La Cour constate en l'espèce que le gouvernement reconnaît que la force a été utilisée, à l'occasion de l'interpellation et durant la garde à vue, à l'encontre du requérant. Elle "n'aperçoit d'ailleurs pas de circonstances susceptibles de l'amener à douter de l'origine de ces douleurs et traces, qui peuvent être considérées comme consécutives à l'utilisation de la force par les policiers lors de l'interpellation du requérant et de sa garde à vue" (§ 52). Cependant, en l'espèce, elle note que "les versions des faits données par le requérant ont considérablement varié au fil du temps" et remarque par ailleurs certaines contradictions dans ses propos, et que "certaines allégations ne sont aucunement étayées par les certificats médicaux", ce qui l'amène à conclure que "la force employée pour interpeller et maîtriser le requérant était nécessaire et proportionnée, compte tenu des circonstances", et qu'"aucun élément du dossier ne permet d'étayer les allégations de torture du requérant, ni même de mauvais traitement au sens de l'article 3 de la Convention" (§ 65).
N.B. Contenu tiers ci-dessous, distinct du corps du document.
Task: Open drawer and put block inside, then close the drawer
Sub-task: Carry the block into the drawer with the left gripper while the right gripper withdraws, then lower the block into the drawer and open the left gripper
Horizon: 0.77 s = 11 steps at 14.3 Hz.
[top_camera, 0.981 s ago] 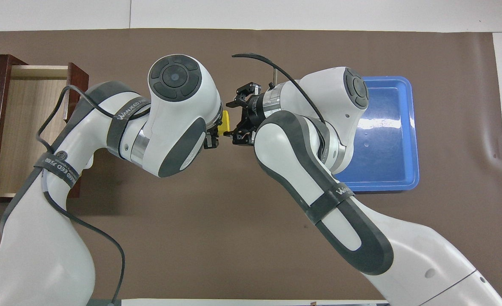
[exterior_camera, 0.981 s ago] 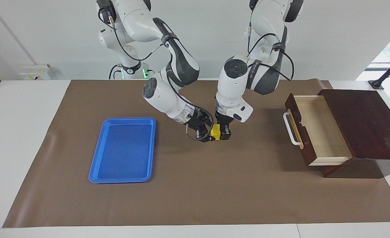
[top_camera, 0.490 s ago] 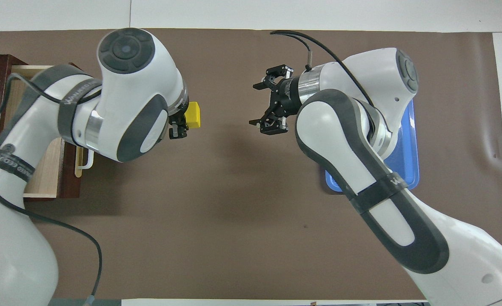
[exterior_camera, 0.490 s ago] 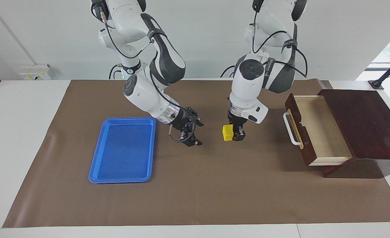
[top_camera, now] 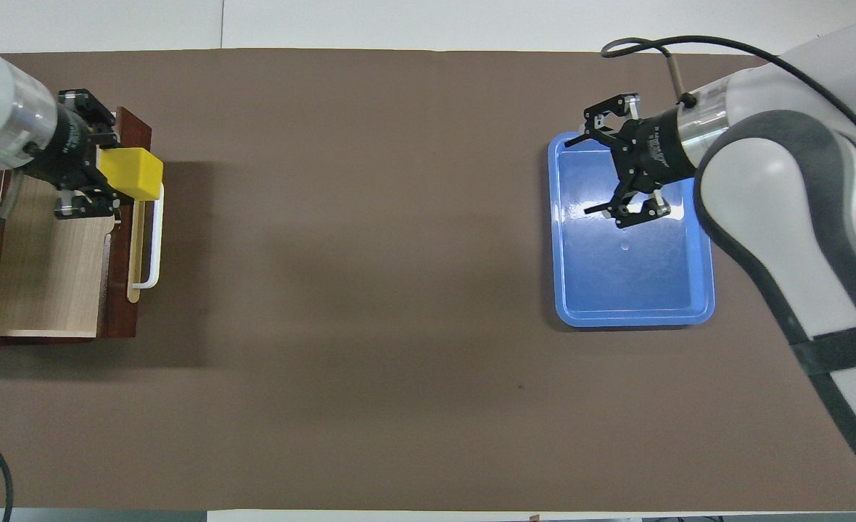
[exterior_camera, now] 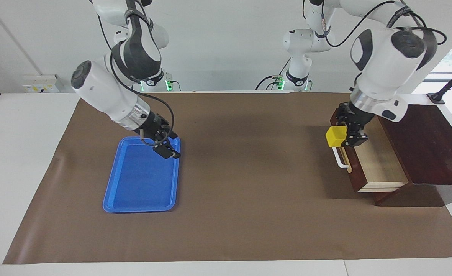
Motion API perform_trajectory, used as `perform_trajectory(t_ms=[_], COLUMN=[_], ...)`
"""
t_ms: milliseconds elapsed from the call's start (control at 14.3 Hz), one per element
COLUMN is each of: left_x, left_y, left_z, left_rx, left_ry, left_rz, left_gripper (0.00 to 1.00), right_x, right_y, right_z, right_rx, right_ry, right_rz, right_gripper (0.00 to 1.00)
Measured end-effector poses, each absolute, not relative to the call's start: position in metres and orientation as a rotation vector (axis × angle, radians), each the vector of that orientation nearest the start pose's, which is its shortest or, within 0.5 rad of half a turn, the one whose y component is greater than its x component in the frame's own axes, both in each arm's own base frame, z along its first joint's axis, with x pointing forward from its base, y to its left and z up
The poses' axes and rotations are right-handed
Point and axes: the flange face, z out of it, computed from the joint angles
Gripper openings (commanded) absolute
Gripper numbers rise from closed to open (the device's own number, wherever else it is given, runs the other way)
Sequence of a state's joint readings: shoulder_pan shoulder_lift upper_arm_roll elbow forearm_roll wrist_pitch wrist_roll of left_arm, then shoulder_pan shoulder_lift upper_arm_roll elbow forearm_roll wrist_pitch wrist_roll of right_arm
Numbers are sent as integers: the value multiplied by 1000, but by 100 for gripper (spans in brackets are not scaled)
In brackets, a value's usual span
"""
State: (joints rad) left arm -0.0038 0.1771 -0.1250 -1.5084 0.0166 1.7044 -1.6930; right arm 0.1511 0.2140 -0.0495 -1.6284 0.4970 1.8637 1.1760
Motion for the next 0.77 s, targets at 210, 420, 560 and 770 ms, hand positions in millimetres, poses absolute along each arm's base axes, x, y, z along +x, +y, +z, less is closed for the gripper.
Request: perform_trajectory(t_ms=[210,420,560,770], left_x=[609,599,583,575], left_y=[-6,40,50,59], left_z=[552,524,492,464], left_rx=[-2292,-2315,-2298,-2271], left_ry=[-2148,-2121,-2119,-2131], left_rz=[20,18,37,57], left_gripper=[0,0,0,0], right_x=[607,586,572,570], right_y=[39,3,-13,-25], right_z=[531,559,576,575], right_rx=[-2503,-2769,-2959,-3058], right_ry=[1324,1041,661,311], right_rz=[253,139,75,53], right_gripper=[92,100,100,100])
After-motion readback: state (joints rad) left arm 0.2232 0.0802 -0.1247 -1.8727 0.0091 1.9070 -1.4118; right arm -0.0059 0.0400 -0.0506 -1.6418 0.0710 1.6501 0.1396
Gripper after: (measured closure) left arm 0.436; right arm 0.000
Concernant la violation de l'article 13 :

La Cour européenne rappelle que l'effectivité d'un recours garanti par l'article 13 de la Convention implique seulement que "le requérant ait eu la possibilité de faire examiner son grief par une instance nationale et que celle-ci ait été en mesure d'en examiner le bien-fondé" (§ 69).

En l'espèce, après avoir constaté que la plainte avec constitution de partie civile déposée par le requérant avait été instruite par un juge d'instruction, qu'une enquête avait été diligentée par l'IGPN et que la chambre de l'instruction, saisie sur appel du requérant contre une ordonnance de non-lieu, avait examiné l'affaire, elle conclut, à l'unanimité, à la non-violation de l'article 13 de la Convention.